Chris Highland March 05, 2011 at 02:24 AM
Thank you for uncovering our more innovative history. As the interfaith chaplain in the jails and on the streets for many years I, like many others, dreamed of such a place. It's time for Back to the Future here! Begin with a full renovation of the County ("Honor") Farm to create a model for compassionate, restorative justice.
Marilyn L. Geary March 05, 2011 at 03:19 AM
The term ‘inmate’ was used frequently in the early news articles about the poor farm, but that did not mean that the residents were legally confined there. An archaic meaning of “inmate” is a person who lives with others in the same house. From the Jan. 19, 1901 Sausalito News article: “There were 30 men and two women there October Ist. Eight were admitted during the quarter, eight left and two died, leaving thirty on January Ist. The youngest was thirty-four, the oldest ninety-one, all but six being over fifty-eight. Three are natives of California, three of Germany, and one each of New York, Maryland, Ohio, Georgia, Missouri, Pennsylvania, Illinois, Belgium, Chili(sic), Switzerland, Denmark and Greece.” The Marin Journal of March 18, 1838 also mentions inmates: “For the past several years, the inmates have averaged about 100, the total capacity for housing is about 135…There are no pioneers of note, Mrs. Isaac Shaver whose husband was a pioneer lumber man of San Rafael, being the only possible exception.” Later reports mention "inmates" climbing the hills over to Marinwood to buy refreshments. They could get kicked out for disorderly conduct. The 80-unit senior housing is called Rotary Valley Senior Village, http://www.bridgehousing.com/Rotary, and is located on Jeannette Prandi Way, at the hub of the old dairy farm and hospital site.

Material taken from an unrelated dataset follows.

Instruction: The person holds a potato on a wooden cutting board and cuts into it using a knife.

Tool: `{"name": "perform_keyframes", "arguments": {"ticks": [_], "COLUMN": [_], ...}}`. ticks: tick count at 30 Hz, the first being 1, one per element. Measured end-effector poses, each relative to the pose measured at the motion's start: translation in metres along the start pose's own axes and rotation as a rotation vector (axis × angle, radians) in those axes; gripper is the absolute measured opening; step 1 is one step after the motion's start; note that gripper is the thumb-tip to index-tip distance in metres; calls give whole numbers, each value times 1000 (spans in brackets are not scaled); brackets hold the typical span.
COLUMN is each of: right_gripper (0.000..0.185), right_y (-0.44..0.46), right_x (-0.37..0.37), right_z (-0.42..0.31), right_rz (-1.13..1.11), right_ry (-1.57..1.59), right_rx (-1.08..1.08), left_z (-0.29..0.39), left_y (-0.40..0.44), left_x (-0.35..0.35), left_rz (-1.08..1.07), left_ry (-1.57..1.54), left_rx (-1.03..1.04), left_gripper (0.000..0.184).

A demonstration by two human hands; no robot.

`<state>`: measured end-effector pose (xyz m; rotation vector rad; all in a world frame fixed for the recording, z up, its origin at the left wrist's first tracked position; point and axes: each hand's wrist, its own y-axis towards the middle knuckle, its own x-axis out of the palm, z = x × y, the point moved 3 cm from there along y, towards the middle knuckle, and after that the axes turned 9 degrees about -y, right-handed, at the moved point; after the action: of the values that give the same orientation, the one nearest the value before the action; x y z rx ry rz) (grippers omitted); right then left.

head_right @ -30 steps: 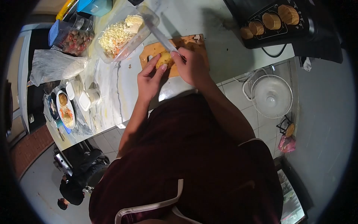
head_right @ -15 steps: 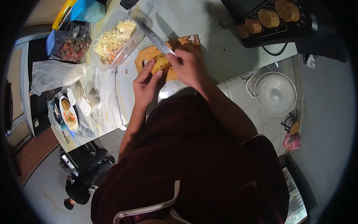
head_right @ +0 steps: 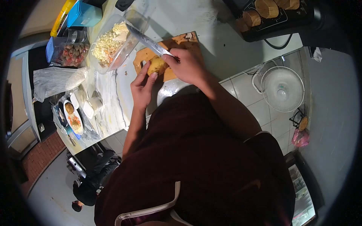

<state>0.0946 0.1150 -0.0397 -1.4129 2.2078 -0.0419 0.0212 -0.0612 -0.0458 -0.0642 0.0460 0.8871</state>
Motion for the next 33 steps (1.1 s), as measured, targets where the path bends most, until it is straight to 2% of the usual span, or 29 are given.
{"name": "perform_keyframes", "arguments": {"ticks": [2, 3, 6, 9, 13, 16, 18, 22, 24, 27, 31, 33], "right_gripper": [32, 31, 30, 30, 30, 31, 31, 33, 31, 31, 29, 29], "right_y": [0, 2, 4, -1, 3, -1, 1, -6, -7, -6, -12, -11], "right_x": [5, 1, 3, 2, 5, 8, 4, 5, 13, 11, 15, 11], "right_z": [4, 5, 9, 3, 8, 1, -1, -10, -2, 6, 1, 4], "right_rz": [-16, 17, 38, -20, 36, -4, 23, 21, 59, 106, 93, 148], "right_ry": [56, -32, 18, 43, -16, 66, -60, 7, 51, 41, 96, 11], "right_rx": [3, -33, -3, -16, -2, -47, -19, -6, -82, -16, -43, -32], "left_z": [-4, -3, 0, -4, -5, -10, -10, -14, -13, -6, -6, -6], "left_y": [-2, -2, 0, -2, -1, -2, 0, 3, 4, 5, 7, 7], "left_x": [-4, -3, -1, -7, -9, -14, -17, -21, -23, -18, -14, -14], "left_rz": [17, 17, -18, -32, -57, -55, -74, -67, -53, -105, -107, -114], "left_ry": [-60, -58, -4, -65, -35, -60, -80, -154, -204, -163, -192, -199], "left_rx": [-110, -109, -13, -57, -41, -69, -86, -146, -163, -129, -144, -156], "left_gripper": [46, 46, 46, 46, 46, 46, 46, 46, 46, 45, 43, 43]}}
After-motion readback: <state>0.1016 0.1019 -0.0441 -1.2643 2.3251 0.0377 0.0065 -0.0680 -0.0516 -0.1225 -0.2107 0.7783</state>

Marilyn L. Geary March 05, 2011 at 03:37 AM
Yes, right across the freeway from the old Marin County Poor Farm sits the Marin County "Honor" Farm on Smith Ranch Road. Renovated it would make an ideal spot to shelter those in need. Thank you for the work you do, Chris.
Marilyn L. Geary March 05, 2011 at 03:46 AM
Yes, it is shameful for one of the wealthiest counties in the nation to leave people on the streets who want and need shelter. It is a question of political will. Some people without homes have severe mental illness and suffer from a condition in which they do not recognize that they are ill. Those people may refuse treatment and can end up in jail or worse. We need creative and humane solutions since the system is not working.